= Work order =
Below are lines of records; copy exactly those from the one containing "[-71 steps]" through the one containing "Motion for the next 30", leaving the pictures behind.

= Material provided =
────────────────────
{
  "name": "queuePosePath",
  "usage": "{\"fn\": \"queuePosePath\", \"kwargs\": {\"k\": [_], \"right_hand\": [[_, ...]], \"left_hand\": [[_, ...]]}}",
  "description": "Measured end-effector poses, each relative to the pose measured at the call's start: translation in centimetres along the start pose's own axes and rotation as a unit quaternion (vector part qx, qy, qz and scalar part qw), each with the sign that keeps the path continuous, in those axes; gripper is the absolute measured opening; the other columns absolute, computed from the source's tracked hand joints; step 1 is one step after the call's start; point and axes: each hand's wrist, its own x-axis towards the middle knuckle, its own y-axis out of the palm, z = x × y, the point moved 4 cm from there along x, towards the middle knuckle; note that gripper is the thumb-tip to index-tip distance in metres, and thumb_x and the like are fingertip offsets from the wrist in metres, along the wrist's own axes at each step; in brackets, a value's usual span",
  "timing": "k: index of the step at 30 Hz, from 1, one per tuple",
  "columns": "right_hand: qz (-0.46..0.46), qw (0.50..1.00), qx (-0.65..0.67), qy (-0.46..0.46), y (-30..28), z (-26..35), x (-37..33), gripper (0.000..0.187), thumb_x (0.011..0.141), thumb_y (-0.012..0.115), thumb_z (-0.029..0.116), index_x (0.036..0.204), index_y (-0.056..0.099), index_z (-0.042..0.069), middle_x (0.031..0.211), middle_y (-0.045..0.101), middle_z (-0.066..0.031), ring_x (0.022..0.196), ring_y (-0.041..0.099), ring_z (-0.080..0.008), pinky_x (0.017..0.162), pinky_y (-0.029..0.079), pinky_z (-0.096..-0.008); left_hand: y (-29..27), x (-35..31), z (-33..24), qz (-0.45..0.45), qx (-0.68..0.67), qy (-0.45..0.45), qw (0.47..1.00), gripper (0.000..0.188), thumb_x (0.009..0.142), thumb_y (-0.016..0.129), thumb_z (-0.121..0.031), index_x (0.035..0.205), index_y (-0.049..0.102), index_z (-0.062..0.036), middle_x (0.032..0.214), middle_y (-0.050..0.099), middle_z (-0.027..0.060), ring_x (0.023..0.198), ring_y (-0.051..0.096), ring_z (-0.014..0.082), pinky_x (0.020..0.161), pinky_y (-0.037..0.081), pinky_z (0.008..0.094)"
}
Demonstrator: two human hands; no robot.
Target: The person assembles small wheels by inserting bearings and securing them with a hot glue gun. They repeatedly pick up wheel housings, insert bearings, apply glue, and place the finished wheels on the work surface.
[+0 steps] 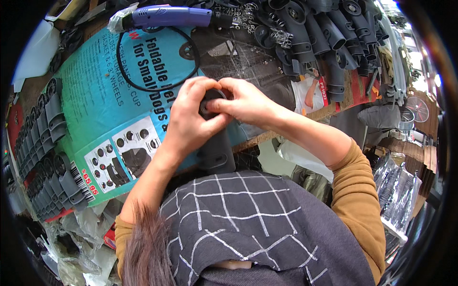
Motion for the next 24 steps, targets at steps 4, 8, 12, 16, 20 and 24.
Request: {"fn": "queuePosePath", "kwargs": {"k": [4, 8, 12, 16, 20, 24], "right_hand": [[0.019, 0.999, -0.003, 0.025, -0.1, -0.5, 0.1, 0.042, 0.082, 0.077, 0.026, 0.108, 0.061, -0.002, 0.089, 0.064, -0.0105, 0.079, 0.062, -0.0145, 0.064, 0.051, -0.0282], [0.008, 0.999, 0.041, -0.010, 0.0, -0.5, -0.1, 0.045, 0.078, 0.078, 0.032, 0.103, 0.060, -0.002, 0.090, 0.064, -0.0107, 0.081, 0.061, -0.0155, 0.068, 0.050, -0.0295], [0.030, 0.998, 0.056, 0.027, 0.0, -0.7, -0.1, 0.051, 0.077, 0.078, 0.036, 0.105, 0.060, -0.002, 0.091, 0.063, -0.0113, 0.081, 0.060, -0.0156, 0.067, 0.049, -0.0306], [0.037, 0.999, -0.037, -0.012, -0.2, -0.2, 0.1, 0.050, 0.077, 0.078, 0.037, 0.103, 0.059, -0.002, 0.087, 0.062, -0.0101, 0.077, 0.060, -0.0158, 0.065, 0.049, -0.0310], [0.027, 0.999, 0.029, 0.018, -0.2, -0.4, 0.1, 0.049, 0.077, 0.078, 0.035, 0.103, 0.058, -0.001, 0.086, 0.062, -0.0093, 0.077, 0.059, -0.0151, 0.064, 0.049, -0.0310], [0.024, 0.999, -0.016, 0.017, 0.3, 0.0, -0.8, 0.049, 0.077, 0.079, 0.033, 0.105, 0.058, -0.002, 0.089, 0.063, -0.0110, 0.080, 0.060, -0.0151, 0.066, 0.050, -0.0306]], "left_hand": [[-0.1, 0.0, 0.1, 0.026, -0.010, 0.003, 1.000, 0.051, 0.066, 0.082, -0.020, 0.109, 0.061, -0.0034, 0.108, 0.061, 0.0141, 0.110, 0.055, 0.0317, 0.092, 0.049, 0.0403], [-0.1, 0.1, 0.3, 0.003, -0.003, 0.002, 1.000, 0.050, 0.065, 0.080, -0.016, 0.109, 0.060, -0.0033, 0.108, 0.060, 0.0140, 0.109, 0.055, 0.0313, 0.092, 0.049, 0.0399], [0.0, 0.0, 0.4, 0.026, -0.008, 0.003, 1.000, 0.050, 0.063, 0.080, -0.015, 0.107, 0.060, -0.0039, 0.109, 0.059, 0.0133, 0.106, 0.056, 0.0301, 0.092, 0.047, 0.0391], [-0.1, -0.1, 0.6, 0.030, -0.024, -0.026, 0.999, 0.053, 0.063, 0.081, -0.016, 0.109, 0.059, -0.0041, 0.111, 0.058, 0.0133, 0.108, 0.056, 0.0305, 0.093, 0.046, 0.0394], [0.2, 0.2, 0.7, 0.013, -0.018, -0.002, 1.000, 0.052, 0.063, 0.081, -0.018, 0.109, 0.059, -0.0040, 0.110, 0.058, 0.0137, 0.109, 0.056, 0.0311, 0.094, 0.047, 0.0393], [-0.3, -0.7, 0.0, 0.046, -0.009, 0.003, 0.999, 0.051, 0.063, 0.081, -0.014, 0.109, 0.059, -0.0039, 0.108, 0.060, 0.0129, 0.107, 0.057, 0.0286, 0.092, 0.048, 0.0373]]}}
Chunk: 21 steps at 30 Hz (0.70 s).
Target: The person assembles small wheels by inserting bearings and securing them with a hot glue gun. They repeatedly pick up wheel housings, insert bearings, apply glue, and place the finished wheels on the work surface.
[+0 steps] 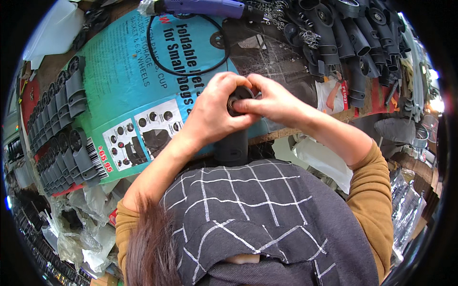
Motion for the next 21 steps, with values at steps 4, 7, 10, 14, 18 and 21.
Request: {"fn": "queuePosePath", "kwargs": {"k": [4, 7, 10, 14, 18, 21], "right_hand": [[0.006, 0.999, 0.041, -0.004, 1.2, 0.4, -0.4, 0.052, 0.076, 0.078, 0.034, 0.106, 0.057, -0.003, 0.092, 0.065, -0.0136, 0.083, 0.063, -0.0181, 0.070, 0.052, -0.0324], [-0.009, 1.000, 0.017, -0.014, 1.2, 0.2, 0.1, 0.052, 0.076, 0.078, 0.033, 0.106, 0.058, -0.003, 0.093, 0.065, -0.0144, 0.084, 0.063, -0.0194, 0.071, 0.052, -0.0332], [-0.028, 0.998, 0.049, -0.017, 1.2, -0.4, 0.8, 0.051, 0.075, 0.079, 0.032, 0.106, 0.059, -0.003, 0.093, 0.065, -0.0146, 0.084, 0.064, -0.0200, 0.071, 0.052, -0.0338], [-0.026, 0.997, 0.078, -0.010, 1.2, -0.6, 0.7, 0.052, 0.072, 0.081, 0.034, 0.104, 0.062, -0.003, 0.092, 0.065, -0.0126, 0.083, 0.063, -0.0179, 0.069, 0.051, -0.0323], [-0.023, 0.996, 0.087, 0.003, 1.3, 0.1, 0.4, 0.052, 0.075, 0.080, 0.035, 0.102, 0.061, -0.004, 0.088, 0.064, -0.0119, 0.075, 0.062, -0.0158, 0.065, 0.052, -0.0304], [0.040, 0.991, 0.125, 0.032, 1.2, 0.3, -0.1, 0.054, 0.087, 0.069, 0.048, 0.111, 0.059, 0.001, 0.095, 0.061, -0.0062, 0.083, 0.058, -0.0115, 0.069, 0.049, -0.0268]], "left_hand": [[-0.4, -1.1, 0.1, -0.013, -0.023, -0.068, 0.997, 0.052, 0.062, 0.080, -0.013, 0.108, 0.059, -0.0039, 0.105, 0.061, 0.0111, 0.099, 0.061, 0.0275, 0.088, 0.049, 0.0358], [-0.2, -0.6, 0.3, -0.034, 0.006, -0.028, 0.999, 0.051, 0.062, 0.079, -0.014, 0.108, 0.059, -0.0041, 0.102, 0.061, 0.0121, 0.096, 0.061, 0.0283, 0.086, 0.050, 0.0366], [0.0, -0.1, 0.7, -0.040, 0.035, -0.031, 0.998, 0.051, 0.061, 0.079, -0.018, 0.106, 0.059, -0.0044, 0.101, 0.062, 0.0126, 0.096, 0.061, 0.0293, 0.086, 0.049, 0.0375], [-0.6, -0.3, -0.3, -0.012, 0.079, -0.045, 0.996, 0.061, 0.059, 0.084, -0.026, 0.110, 0.059, -0.0057, 0.109, 0.059, 0.0130, 0.105, 0.056, 0.0310, 0.091, 0.046, 0.0411], [-1.4, -0.8, -1.6, -0.014, 0.230, -0.064, 0.971, 0.065, 0.059, 0.083, -0.033, 0.115, 0.059, -0.0073, 0.115, 0.055, 0.0128, 0.112, 0.049, 0.0327, 0.097, 0.040, 0.0428], [-1.6, -0.4, -1.4, -0.046, 0.165, -0.038, 0.985, 0.068, 0.061, 0.083, -0.034, 0.118, 0.057, -0.0074, 0.113, 0.056, 0.0104, 0.111, 0.047, 0.0299, 0.099, 0.038, 0.0416]]}}
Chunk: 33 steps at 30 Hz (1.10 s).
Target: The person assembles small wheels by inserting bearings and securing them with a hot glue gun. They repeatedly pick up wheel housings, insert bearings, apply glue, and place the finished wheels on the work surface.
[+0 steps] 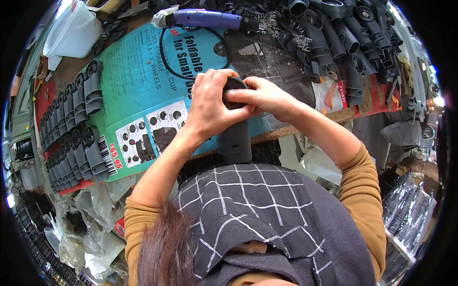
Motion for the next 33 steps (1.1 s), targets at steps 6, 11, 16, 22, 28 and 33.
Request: {"fn": "queuePosePath", "kwargs": {"k": [6, 11, 16, 22, 28, 33], "right_hand": [[0.002, 0.998, 0.050, -0.039, -0.3, 0.1, -1.0, 0.073, 0.091, 0.044, 0.072, 0.121, 0.058, 0.006, 0.112, 0.059, -0.0057, 0.095, 0.058, -0.0159, 0.082, 0.050, -0.0343], [-0.266, 0.884, -0.283, -0.259, 0.4, 1.7, -2.4, 0.055, 0.091, 0.065, 0.043, 0.128, 0.056, 0.003, 0.113, 0.057, -0.0151, 0.099, 0.057, -0.0272, 0.086, 0.048, -0.0392], [-0.281, 0.768, -0.380, -0.433, 1.6, 3.0, -1.5, 0.044, 0.084, 0.073, 0.021, 0.124, 0.061, 0.005, 0.108, 0.059, -0.0150, 0.101, 0.057, -0.0321, 0.088, 0.047, -0.0389], [-0.207, 0.860, -0.323, -0.337, -0.2, 4.4, 0.9, 0.018, 0.079, 0.073, 0.007, 0.094, 0.065, 0.002, 0.092, 0.065, -0.0118, 0.077, 0.065, -0.0219, 0.070, 0.053, -0.0328], [-0.243, 0.808, -0.318, -0.432, 2.2, 6.6, -1.8, 0.013, 0.078, 0.073, 0.007, 0.085, 0.063, 0.002, 0.083, 0.065, -0.0100, 0.079, 0.065, -0.0253, 0.073, 0.052, -0.0350], [-0.166, 0.769, -0.389, -0.480, 6.1, 5.4, -0.5, 0.011, 0.079, 0.069, 0.008, 0.084, 0.059, 0.005, 0.080, 0.062, -0.0100, 0.080, 0.060, -0.0310, 0.072, 0.048, -0.0400]], "left_hand": [[-1.1, -2.0, 2.2, -0.087, -0.064, 0.000, 0.994, 0.065, 0.064, 0.085, -0.033, 0.120, 0.058, -0.0120, 0.120, 0.046, 0.0100, 0.116, 0.041, 0.0263, 0.101, 0.036, 0.0372], [-4.1, -4.7, 4.8, -0.057, -0.180, -0.076, 0.979, 0.058, 0.072, 0.078, -0.020, 0.127, 0.059, -0.0132, 0.116, 0.052, 0.0081, 0.103, 0.051, 0.0188, 0.093, 0.043, 0.0318], [-6.7, -7.6, 7.0, -0.067, -0.225, -0.138, 0.962, 0.049, 0.083, 0.053, -0.012, 0.131, 0.058, -0.0048, 0.123, 0.060, 0.0124, 0.113, 0.054, 0.0226, 0.098, 0.042, 0.0332], [-6.3, -8.6, 5.4, -0.117, 0.029, -0.087, 0.989, 0.071, 0.076, 0.074, -0.030, 0.136, 0.050, -0.0015, 0.134, 0.053, 0.0185, 0.125, 0.047, 0.0338, 0.108, 0.035, 0.0421], [-1.4, -7.0, 3.3, -0.193, -0.034, -0.140, 0.971, 0.083, 0.075, 0.077, -0.032, 0.139, 0.040, 0.0068, 0.132, 0.046, 0.0253, 0.123, 0.043, 0.0397, 0.107, 0.034, 0.0468], [-0.7, -7.1, 3.5, -0.200, -0.050, -0.157, 0.966, 0.084, 0.073, 0.079, -0.033, 0.137, 0.041, 0.0074, 0.131, 0.046, 0.0259, 0.122, 0.043, 0.0399, 0.106, 0.035, 0.0473]]}}
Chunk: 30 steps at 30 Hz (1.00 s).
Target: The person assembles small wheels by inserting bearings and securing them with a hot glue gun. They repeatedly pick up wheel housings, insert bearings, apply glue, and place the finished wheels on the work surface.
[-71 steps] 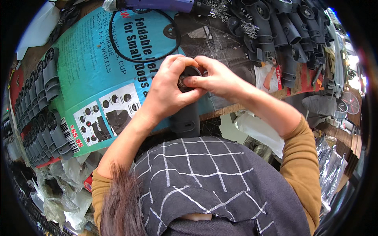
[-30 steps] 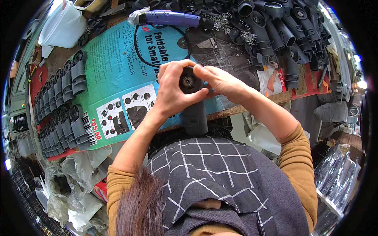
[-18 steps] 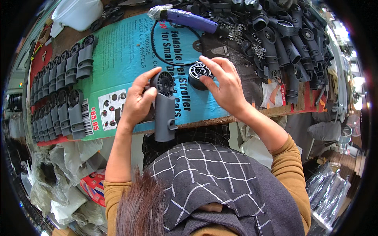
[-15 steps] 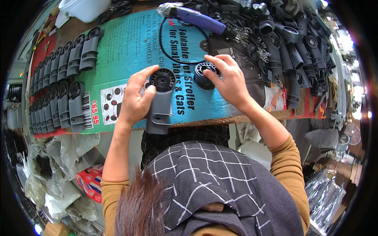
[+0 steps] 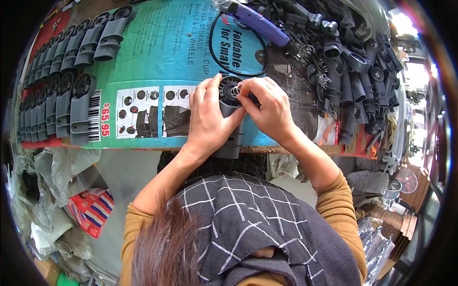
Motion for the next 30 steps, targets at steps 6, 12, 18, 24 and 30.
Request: {"fn": "queuePosePath", "kwargs": {"k": [6, 12, 18, 24, 30], "right_hand": [[0.018, 0.998, -0.063, -0.008, 0.8, -0.4, 0.5, 0.014, 0.078, 0.072, 0.013, 0.087, 0.062, 0.009, 0.085, 0.065, -0.0058, 0.090, 0.061, -0.0254, 0.084, 0.043, -0.0375], [-0.035, 0.995, -0.079, 0.045, -3.5, -1.3, -0.5, 0.039, 0.073, 0.079, 0.022, 0.107, 0.065, 0.009, 0.106, 0.068, -0.0052, 0.104, 0.060, -0.0252, 0.095, 0.038, -0.0386], [-0.003, 0.984, 0.017, 0.177, -4.2, -4.3, -2.7, 0.033, 0.084, 0.074, 0.015, 0.114, 0.065, 0.005, 0.095, 0.070, -0.0064, 0.086, 0.066, -0.0202, 0.079, 0.052, -0.0311], [-0.066, 0.788, 0.522, 0.320, -4.2, -1.1, -3.7, 0.027, 0.101, 0.056, 0.019, 0.116, 0.059, -0.002, 0.101, 0.066, -0.0047, 0.090, 0.065, -0.0105, 0.077, 0.055, -0.0248], [0.063, 0.996, 0.063, 0.030, -6.3, 2.7, -2.4, 0.052, 0.075, 0.072, -0.006, 0.124, 0.062, 0.008, 0.130, 0.056, -0.0142, 0.113, 0.061, -0.0286, 0.094, 0.051, -0.0373]], "left_hand": [[-0.6, 0.4, 0.1, 0.021, -0.009, 0.000, 1.000, 0.085, 0.072, 0.080, -0.033, 0.137, 0.042, 0.0074, 0.134, 0.044, 0.0251, 0.124, 0.042, 0.0394, 0.107, 0.035, 0.0476], [-1.4, 0.4, 0.6, 0.057, -0.077, -0.038, 0.995, 0.083, 0.073, 0.079, -0.033, 0.137, 0.043, 0.0048, 0.136, 0.041, 0.0232, 0.127, 0.040, 0.0380, 0.110, 0.033, 0.0460], [-3.8, 1.5, -1.6, 0.001, -0.067, 0.011, 0.998, 0.058, 0.078, 0.076, -0.026, 0.127, 0.056, -0.0014, 0.122, 0.055, 0.0159, 0.115, 0.049, 0.0300, 0.097, 0.040, 0.0400], [-2.4, 1.5, -4.6, 0.107, -0.328, -0.024, 0.938, 0.052, 0.090, 0.070, -0.024, 0.130, 0.053, 0.0044, 0.113, 0.065, 0.0140, 0.102, 0.064, 0.0195, 0.085, 0.052, 0.0306], [-2.7, 1.7, -4.3, 0.128, -0.337, -0.025, 0.932, 0.039, 0.091, 0.068, -0.015, 0.125, 0.059, 0.0010, 0.105, 0.068, 0.0117, 0.094, 0.066, 0.0154, 0.081, 0.053, 0.0272]]}}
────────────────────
= Solution to the problem =
[-71 steps] 
[-30 steps] 
[-18 steps] 
[-15 steps] 
[+0 steps] 
Motion for the next 30 steps, targets at steps 6, 12, 18, 24 and 30.

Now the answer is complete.